Omar Navarro-Flores was convicted in the 2014 cold case sexual assault of a woman, the Bernalillo County District Attorney's Office said in a May 30 Facebook post.
Navarro-Flores pleaded not guilty at his June 2019 arraignment, court documents show.
In a June 2 email to McClatchy News, Assistant Public Defender Graham Dumas, Navarro-Flores' attorney, noted that his client's conviction came during a retrial 'after he was acquitted in November of a number of very serious offenses.'
'The Defense stand by our argument that he was denied a fair trial by the incredibly poor police investigation into the case. The police, who allowed this case to lie dormant for five years, did not even try to locate critical witnesses or surveillance footage from the street corner where Mr. Navarro-Flores first allegedly encountered (the woman),' Dumas said. 'By the time this case was indicted in 2019, no amount of defense investigation could address that issue.'
As a woman was walking to a bus stop May 6, 2014, a man grabbed her and 'threw her in his car,' prosecutors said.
The man drove around Albuquerque with the woman, threatening 'she would never see her children again,' prosecutors said.
He sexually assaulted and physically attacked her, 'hitting her head against the steering wheel, and slapping her,' according to prosecutors.
During the alleged attack, the woman managed to write down the man's license plate number on her wrist, prosecutors said.
After being dropped off at the State Fairgrounds area, the woman contacted security, who 'called police and an ambulance,' prosecutors said.
The woman gave police the license plate number from her wrist, prosecutors said.

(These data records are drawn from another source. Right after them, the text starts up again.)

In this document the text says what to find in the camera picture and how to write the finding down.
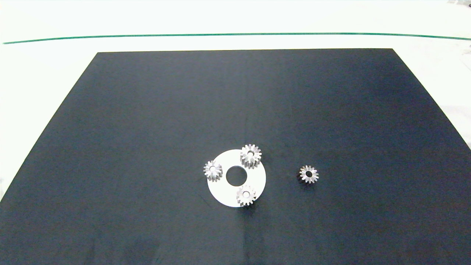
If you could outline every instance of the gear teeth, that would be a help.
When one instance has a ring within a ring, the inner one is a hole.
[[[237,191],[236,198],[240,206],[249,206],[257,199],[257,195],[251,186],[244,185]]]
[[[314,167],[312,166],[303,166],[300,171],[299,171],[299,178],[302,182],[305,182],[307,184],[311,184],[311,183],[314,183],[316,181],[318,181],[319,179],[319,173],[317,173],[317,170],[314,169]]]
[[[254,144],[245,145],[240,152],[240,162],[247,168],[258,166],[262,155],[260,151],[259,147]]]
[[[208,181],[216,182],[222,177],[222,166],[214,160],[208,161],[203,171]]]

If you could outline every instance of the spur gear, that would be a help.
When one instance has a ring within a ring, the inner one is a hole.
[[[254,144],[245,145],[240,152],[240,161],[245,167],[254,168],[258,166],[262,158],[260,151],[259,147]]]
[[[244,185],[239,188],[236,197],[240,206],[249,206],[256,199],[255,190],[248,185]]]
[[[222,177],[222,167],[216,161],[208,161],[204,165],[204,174],[210,181],[218,181]]]
[[[299,171],[299,174],[301,180],[309,184],[314,183],[319,179],[319,173],[317,173],[317,170],[312,166],[303,166],[301,171]]]

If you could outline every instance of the white disc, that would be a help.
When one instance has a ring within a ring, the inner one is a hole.
[[[265,188],[265,183],[267,181],[267,176],[265,174],[265,168],[260,162],[254,168],[246,168],[242,165],[240,161],[240,149],[228,150],[220,155],[218,155],[214,161],[219,163],[222,167],[222,177],[216,182],[208,180],[208,187],[211,191],[211,194],[218,200],[220,203],[229,206],[229,207],[241,207],[237,203],[236,194],[239,188],[243,185],[249,185],[255,191],[255,200],[260,197]],[[244,184],[240,186],[232,186],[227,182],[226,173],[227,171],[234,166],[241,167],[247,173],[247,180]]]

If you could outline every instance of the center hole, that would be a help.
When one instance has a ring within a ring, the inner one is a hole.
[[[240,186],[247,180],[247,172],[240,166],[231,167],[226,173],[226,179],[232,186]]]

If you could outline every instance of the gear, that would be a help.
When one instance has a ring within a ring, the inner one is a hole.
[[[204,174],[209,181],[218,181],[222,177],[222,167],[216,161],[208,161],[204,165]]]
[[[254,168],[258,166],[262,158],[260,151],[259,147],[254,144],[245,145],[240,152],[240,161],[245,167]]]
[[[299,171],[299,174],[301,180],[309,184],[314,183],[319,179],[319,173],[317,173],[317,170],[312,166],[303,166],[301,171]]]
[[[249,206],[256,199],[255,191],[248,185],[240,187],[236,196],[240,206]]]

Days later, officers pulled Navarro-Flores over, then 'his car was towed and searched,' prosecutors said.
DNA ultimately linked Navarro-Flores to the alleged sexual assault, according to prosecutors.
He was arrested in June 2019, court records show.
On May 30, a jury found Navarro-Flores guilty of criminal sexual contact and false imprisonment, prosecutors said.
'We will continue to fight for Mr. Navarro-Flores at sentencing, and on appeal if he so chooses,' Dumas said.
Navarro-Flores' conviction comes after the city of Albuquerque established a project to test a backlog of rape kits per the direction of Mayor Tim Keller's 2018 executive order, the city says on its website.
'The implementation of The Sexual Assault Evidence Kit Backlog Reduction Project is the first step to correcting oversights and changing the course of action for the future,' the website says.
Between 2017 and 2020, more than 4,500 backlogged sexual assault evidence kits were tested, data on the city's website shows.
'As part of a coordinated effort to address Albuquerque's backlog of untested, Sexual Assault Kit cases,' the Sexual Assault Kit Initiative was also formed, according to the district attorney's website.
'The SAKI Team, a dedicated group of attorneys, investigators and victim advocates, is tasked with reviewing, testing and prosecuting rape kit backlog cases and working with victims to build cases and provide them with supportive services and resources,' the website says.
The district attorney's office SAKI unit, which has had 24 cold case rape convictions in two years, prosecuted Navarro-Flores' case, prosecutors said.